# Going alone!



## Cornishaich (Oct 18, 2009)

Alpencamp am Wank. Do you have to be on your own to stay here?

Reisemobilstellplatz
Alpencamp am Wank
Christoph Schönmoser
Wankbahnstr. 2
82467 Garmisch-Partenkirchen

http://www.alpencamp-gap.de/


----------



## pippin (Nov 15, 2007)

Ask the chap who designed the rotary engine - Herr Wankel.


----------



## Stanner (Aug 17, 2006)

If you don't pay up when they come round for the money do you get................ errrr.................... thrown off?


----------



## bigcats30 (Aug 13, 2012)

As childish as it was whenever I use to drive back to the UK from Osnabruck ( I was based there for 10 years) we always filled up at the last petrol station in Germany that would take petrol coupons in a town called.....*Wankum*

Famous amongst British soldiers.


----------



## Cornishaich (Oct 18, 2009)

I know it is childish but it's fun. I was there in 1974 and we thought that "ausfahrt" (exit) was the funniest thing ever.
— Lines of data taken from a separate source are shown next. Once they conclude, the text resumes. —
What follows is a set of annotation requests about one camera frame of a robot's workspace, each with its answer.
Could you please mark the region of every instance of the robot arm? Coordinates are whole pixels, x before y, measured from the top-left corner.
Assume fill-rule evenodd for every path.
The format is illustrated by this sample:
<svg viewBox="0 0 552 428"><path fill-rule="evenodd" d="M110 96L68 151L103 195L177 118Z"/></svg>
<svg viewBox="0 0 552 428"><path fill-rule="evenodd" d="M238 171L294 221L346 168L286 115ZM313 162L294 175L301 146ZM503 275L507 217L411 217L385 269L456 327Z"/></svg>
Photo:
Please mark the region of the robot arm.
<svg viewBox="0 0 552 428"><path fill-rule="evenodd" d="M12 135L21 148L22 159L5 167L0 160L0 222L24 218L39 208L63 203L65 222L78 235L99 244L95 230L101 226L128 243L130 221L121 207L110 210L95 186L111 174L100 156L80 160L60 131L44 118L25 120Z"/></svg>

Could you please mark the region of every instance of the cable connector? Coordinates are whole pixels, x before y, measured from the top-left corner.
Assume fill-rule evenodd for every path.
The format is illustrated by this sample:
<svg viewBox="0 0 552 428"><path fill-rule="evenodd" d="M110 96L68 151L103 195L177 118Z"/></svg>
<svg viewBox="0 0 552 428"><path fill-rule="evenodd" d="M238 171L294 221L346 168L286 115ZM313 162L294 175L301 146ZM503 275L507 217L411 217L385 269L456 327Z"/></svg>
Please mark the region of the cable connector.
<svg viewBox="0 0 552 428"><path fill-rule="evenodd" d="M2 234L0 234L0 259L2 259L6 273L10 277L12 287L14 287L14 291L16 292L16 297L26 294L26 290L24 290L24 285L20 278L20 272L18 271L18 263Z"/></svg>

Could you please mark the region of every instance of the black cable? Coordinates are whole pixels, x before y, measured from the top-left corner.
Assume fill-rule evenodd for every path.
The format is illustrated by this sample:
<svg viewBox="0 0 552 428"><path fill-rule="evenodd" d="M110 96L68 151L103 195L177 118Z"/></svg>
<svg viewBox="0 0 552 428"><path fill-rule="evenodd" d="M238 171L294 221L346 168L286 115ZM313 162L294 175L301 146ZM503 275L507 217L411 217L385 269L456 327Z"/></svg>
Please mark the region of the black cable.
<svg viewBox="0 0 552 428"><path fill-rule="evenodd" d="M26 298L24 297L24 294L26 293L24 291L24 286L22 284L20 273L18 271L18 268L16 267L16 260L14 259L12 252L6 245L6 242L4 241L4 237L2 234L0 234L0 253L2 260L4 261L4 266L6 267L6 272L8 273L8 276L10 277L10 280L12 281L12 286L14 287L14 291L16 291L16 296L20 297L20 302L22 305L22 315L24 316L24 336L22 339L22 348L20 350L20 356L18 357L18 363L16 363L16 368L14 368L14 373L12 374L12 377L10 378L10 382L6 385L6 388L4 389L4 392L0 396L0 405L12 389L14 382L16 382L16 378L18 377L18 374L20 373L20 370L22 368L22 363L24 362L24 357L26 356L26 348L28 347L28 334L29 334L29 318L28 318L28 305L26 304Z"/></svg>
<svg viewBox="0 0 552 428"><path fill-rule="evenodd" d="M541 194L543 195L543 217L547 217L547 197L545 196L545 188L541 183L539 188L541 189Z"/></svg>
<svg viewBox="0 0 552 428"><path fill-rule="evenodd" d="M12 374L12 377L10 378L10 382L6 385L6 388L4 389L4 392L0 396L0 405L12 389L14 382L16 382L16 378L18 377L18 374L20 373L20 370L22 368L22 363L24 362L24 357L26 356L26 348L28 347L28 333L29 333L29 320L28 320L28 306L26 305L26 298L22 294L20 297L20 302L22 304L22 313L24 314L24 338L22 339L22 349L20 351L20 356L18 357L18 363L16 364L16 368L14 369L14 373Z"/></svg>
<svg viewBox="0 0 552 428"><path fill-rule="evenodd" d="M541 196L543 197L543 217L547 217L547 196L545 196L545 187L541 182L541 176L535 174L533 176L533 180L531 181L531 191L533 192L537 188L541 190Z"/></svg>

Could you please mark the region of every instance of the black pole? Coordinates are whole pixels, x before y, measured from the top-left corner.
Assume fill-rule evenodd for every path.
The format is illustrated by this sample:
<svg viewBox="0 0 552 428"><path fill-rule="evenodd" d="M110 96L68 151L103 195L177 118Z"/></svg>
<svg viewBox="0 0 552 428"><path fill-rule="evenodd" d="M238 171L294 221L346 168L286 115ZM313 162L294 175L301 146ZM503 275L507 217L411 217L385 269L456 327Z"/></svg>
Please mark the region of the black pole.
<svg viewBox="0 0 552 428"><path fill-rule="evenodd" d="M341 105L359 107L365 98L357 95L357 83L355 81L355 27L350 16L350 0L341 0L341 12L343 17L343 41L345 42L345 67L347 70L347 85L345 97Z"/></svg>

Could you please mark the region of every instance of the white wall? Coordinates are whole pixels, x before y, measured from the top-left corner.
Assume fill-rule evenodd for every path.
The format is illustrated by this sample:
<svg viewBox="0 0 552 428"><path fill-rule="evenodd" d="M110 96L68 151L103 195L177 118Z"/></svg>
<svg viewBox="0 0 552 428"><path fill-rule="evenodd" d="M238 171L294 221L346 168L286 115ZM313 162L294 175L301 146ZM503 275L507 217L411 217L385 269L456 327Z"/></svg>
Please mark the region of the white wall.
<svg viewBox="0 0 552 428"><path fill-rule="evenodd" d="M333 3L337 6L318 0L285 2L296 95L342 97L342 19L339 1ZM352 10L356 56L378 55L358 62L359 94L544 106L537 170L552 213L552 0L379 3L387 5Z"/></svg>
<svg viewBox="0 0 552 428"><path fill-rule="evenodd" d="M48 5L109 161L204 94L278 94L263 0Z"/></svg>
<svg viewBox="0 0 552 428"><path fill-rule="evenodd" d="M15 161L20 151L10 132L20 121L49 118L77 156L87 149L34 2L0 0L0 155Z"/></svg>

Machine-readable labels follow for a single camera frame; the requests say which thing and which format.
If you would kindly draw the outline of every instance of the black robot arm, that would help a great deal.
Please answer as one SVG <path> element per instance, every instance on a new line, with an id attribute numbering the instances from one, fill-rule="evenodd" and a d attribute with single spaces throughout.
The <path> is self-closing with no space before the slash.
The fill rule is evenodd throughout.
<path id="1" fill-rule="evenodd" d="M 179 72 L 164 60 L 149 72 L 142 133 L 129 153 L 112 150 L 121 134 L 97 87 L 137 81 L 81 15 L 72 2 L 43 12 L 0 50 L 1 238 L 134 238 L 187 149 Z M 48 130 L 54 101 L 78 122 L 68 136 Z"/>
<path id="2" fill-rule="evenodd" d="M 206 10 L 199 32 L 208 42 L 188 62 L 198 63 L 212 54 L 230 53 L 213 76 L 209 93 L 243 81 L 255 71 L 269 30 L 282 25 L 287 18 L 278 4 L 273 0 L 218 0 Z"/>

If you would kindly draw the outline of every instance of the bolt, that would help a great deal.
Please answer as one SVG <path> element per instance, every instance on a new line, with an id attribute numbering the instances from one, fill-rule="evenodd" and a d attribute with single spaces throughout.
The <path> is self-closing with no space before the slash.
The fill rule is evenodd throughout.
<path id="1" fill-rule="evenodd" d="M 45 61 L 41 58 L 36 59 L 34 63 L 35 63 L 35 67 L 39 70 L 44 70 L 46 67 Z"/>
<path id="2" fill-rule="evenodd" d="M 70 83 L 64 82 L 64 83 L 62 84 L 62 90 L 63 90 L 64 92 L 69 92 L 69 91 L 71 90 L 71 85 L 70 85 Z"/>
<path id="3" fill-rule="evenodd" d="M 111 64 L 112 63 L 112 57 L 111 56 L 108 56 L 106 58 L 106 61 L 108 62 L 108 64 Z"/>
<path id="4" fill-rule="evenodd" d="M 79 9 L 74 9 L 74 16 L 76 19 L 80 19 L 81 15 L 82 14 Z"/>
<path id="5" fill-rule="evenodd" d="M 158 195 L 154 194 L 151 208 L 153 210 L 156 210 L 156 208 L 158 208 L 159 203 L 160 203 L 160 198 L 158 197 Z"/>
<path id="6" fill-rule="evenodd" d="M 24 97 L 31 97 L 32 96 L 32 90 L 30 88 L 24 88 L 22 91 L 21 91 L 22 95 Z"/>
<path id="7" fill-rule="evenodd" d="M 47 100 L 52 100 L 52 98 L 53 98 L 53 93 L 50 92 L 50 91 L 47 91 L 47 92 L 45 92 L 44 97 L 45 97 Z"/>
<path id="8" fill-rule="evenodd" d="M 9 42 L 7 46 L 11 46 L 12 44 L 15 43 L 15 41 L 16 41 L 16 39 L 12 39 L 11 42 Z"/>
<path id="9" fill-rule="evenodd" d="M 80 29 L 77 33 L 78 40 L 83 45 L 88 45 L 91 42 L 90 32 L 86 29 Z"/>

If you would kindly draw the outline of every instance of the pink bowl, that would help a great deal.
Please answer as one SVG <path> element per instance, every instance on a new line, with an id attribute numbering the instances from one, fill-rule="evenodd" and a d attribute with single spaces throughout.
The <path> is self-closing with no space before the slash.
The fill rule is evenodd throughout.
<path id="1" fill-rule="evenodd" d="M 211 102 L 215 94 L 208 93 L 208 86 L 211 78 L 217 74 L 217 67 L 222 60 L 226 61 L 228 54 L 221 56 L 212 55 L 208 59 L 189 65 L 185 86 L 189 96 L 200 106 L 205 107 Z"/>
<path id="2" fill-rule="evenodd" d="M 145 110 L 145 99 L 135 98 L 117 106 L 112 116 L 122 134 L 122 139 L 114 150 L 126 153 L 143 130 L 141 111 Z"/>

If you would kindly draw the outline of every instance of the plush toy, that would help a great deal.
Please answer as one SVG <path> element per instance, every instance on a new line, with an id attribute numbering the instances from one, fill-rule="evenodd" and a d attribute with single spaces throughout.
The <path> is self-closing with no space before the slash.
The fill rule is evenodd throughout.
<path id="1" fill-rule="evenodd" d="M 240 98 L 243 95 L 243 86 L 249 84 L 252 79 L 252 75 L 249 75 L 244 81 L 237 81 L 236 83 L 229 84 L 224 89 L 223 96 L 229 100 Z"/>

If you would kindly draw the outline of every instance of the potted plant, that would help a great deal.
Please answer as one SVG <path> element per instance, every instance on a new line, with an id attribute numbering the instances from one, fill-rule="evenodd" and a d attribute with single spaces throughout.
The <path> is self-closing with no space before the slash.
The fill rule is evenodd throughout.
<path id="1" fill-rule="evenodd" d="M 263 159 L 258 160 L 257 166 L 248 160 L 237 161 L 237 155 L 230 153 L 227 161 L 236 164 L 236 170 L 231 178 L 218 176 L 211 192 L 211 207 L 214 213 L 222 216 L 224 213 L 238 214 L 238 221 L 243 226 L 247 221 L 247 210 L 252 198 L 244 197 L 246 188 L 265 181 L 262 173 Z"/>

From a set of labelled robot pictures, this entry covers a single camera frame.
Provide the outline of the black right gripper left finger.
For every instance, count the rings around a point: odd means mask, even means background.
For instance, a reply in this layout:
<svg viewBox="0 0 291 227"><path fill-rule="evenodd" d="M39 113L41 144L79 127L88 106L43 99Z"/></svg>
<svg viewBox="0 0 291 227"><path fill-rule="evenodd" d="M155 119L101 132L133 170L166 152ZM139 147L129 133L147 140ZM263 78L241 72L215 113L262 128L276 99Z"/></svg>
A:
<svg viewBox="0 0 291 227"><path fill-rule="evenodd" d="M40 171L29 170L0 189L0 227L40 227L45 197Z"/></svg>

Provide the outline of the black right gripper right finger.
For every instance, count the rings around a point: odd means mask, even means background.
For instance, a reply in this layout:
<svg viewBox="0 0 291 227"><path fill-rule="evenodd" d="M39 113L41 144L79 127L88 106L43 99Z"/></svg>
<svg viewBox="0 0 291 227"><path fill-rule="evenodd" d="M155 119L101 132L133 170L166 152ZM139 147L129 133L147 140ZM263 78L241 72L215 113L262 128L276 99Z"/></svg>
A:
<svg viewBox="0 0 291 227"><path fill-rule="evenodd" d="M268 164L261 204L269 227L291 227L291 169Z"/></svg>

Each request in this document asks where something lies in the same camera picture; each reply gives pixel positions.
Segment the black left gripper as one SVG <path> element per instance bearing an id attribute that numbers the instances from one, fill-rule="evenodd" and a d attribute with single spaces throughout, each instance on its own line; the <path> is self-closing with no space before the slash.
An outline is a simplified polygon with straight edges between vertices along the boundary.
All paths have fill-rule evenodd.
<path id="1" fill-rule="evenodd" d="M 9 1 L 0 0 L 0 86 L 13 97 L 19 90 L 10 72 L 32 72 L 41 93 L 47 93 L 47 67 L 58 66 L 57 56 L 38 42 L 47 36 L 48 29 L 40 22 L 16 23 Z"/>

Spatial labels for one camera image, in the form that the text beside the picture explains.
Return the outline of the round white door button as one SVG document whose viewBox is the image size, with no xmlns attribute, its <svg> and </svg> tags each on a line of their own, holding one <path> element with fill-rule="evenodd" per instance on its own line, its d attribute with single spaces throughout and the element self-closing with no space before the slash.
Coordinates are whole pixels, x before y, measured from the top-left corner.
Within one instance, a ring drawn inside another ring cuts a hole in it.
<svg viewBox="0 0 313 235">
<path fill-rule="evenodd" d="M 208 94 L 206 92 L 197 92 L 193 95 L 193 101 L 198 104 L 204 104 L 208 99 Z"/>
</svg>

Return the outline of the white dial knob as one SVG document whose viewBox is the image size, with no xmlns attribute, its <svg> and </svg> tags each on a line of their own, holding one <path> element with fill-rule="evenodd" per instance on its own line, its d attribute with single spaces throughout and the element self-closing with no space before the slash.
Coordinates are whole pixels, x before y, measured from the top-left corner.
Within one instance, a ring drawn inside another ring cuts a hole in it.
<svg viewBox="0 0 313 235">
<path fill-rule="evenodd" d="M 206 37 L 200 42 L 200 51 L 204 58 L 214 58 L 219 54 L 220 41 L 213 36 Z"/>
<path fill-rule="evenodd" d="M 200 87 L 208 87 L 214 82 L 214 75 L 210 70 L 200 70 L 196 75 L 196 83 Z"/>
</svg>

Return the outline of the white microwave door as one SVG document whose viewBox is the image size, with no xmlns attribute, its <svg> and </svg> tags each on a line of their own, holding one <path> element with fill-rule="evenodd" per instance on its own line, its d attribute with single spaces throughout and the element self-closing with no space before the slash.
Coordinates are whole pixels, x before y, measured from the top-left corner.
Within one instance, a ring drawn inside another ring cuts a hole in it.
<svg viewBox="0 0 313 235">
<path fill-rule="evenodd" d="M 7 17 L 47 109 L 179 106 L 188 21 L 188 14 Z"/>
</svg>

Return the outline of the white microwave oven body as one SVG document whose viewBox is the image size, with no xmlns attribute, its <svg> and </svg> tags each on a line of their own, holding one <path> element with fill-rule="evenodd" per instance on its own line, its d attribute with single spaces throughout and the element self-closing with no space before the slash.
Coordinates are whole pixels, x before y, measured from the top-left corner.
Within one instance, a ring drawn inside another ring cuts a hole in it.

Little minds!


----------



## Nethernut (Jun 4, 2008)

In the 70's in Germany the NAAFI shops stocked white bread from the Netherlands, the bakery was Bums. Shopping for clothes "bustenhalter" always brought a smile


----------



## HarleyDave (Jul 1, 2007)

bigcats30 said:


> As childish as it was whenever I use to drive back to the UK from Osnabruck ( I was based there for 10 years) we always filled up at the last petrol station in Germany that would take petrol coupons in a town called.....*Wankum*
> 
> Famous amongst British soldiers.


I was in Quebec Kaserne (just off Atter Strasse - I think) in Osnabruck from 1969 to 1971 with 12 Inf/Mech Bde HQ +Sig Sqn (Royal Sigs)

When were you there bigcats30?

Did you ever go to the Columbus Keller in the middle of town??? 8)

Cheers

Dave


----------